_Task instructions_
The lines from the top of the data down to the line with "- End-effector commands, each" should be repeated exactly, both ends included.

_Collected data_

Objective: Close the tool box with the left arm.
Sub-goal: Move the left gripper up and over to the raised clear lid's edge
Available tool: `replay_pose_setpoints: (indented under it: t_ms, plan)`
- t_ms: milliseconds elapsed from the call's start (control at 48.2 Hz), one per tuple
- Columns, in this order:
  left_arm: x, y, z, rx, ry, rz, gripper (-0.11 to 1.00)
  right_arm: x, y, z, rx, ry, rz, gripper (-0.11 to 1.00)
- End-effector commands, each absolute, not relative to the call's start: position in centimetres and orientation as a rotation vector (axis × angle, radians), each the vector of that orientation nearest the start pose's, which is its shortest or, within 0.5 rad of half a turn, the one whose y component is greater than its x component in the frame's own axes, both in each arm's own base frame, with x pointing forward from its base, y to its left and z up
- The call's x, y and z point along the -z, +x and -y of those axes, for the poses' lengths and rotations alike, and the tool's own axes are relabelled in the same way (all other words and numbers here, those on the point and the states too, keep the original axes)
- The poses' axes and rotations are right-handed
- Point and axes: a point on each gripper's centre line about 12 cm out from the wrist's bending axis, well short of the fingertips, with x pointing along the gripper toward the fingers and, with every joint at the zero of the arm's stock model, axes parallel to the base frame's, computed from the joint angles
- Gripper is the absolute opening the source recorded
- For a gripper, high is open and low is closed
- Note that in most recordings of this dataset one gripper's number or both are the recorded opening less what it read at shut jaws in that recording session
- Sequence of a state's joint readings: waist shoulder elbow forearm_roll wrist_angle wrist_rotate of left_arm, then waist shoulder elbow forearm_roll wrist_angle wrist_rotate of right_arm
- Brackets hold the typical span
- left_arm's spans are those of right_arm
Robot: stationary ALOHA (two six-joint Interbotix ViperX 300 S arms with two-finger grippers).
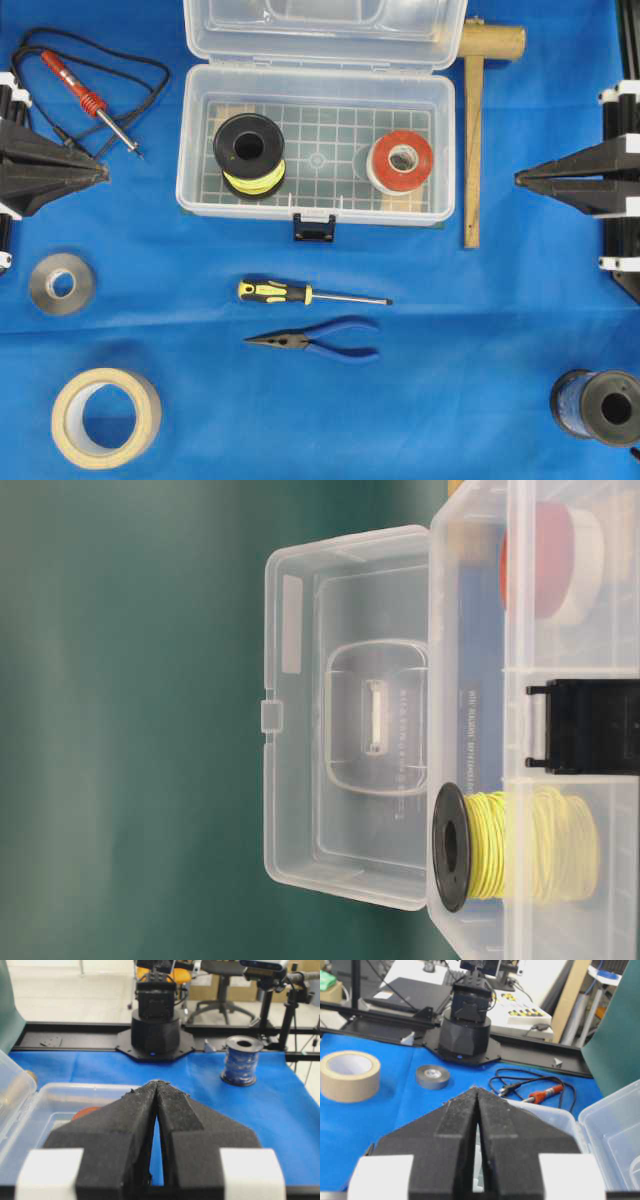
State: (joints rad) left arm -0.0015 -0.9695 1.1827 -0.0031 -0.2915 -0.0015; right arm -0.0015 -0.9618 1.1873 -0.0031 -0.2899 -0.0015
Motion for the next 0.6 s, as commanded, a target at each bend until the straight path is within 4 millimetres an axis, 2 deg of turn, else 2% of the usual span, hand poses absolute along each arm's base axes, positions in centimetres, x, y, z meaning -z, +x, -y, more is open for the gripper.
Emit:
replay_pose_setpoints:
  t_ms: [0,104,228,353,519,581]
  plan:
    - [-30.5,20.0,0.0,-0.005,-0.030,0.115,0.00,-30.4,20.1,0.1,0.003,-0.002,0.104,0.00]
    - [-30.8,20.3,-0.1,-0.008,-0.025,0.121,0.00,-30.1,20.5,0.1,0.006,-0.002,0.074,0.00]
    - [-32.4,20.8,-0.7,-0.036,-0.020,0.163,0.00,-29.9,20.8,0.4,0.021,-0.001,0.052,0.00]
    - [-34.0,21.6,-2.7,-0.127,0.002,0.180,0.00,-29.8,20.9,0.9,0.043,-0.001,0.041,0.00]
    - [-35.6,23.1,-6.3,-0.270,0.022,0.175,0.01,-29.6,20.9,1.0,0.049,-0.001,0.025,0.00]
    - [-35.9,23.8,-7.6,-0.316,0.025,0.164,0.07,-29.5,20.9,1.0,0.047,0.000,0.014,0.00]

_Answer box_
Objective: Close the tool box with the left arm.
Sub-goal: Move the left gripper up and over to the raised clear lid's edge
Available tool: `replay_pose_setpoints: (indented under it: t_ms, plan)`
- t_ms: milliseconds elapsed from the call's start (control at 48.2 Hz), one per tuple
- Columns, in this order:
  left_arm: x, y, z, rx, ry, rz, gripper (-0.11 to 1.00)
  right_arm: x, y, z, rx, ry, rz, gripper (-0.11 to 1.00)
- End-effector commands, each absolute, not relative to the call's start: position in centimetres and orientation as a rotation vector (axis × angle, radians), each the vector of that orientation nearest the start pose's, which is its shortest or, within 0.5 rad of half a turn, the one whose y component is greater than its x component in the frame's own axes, both in each arm's own base frame, with x pointing forward from its base, y to its left and z up

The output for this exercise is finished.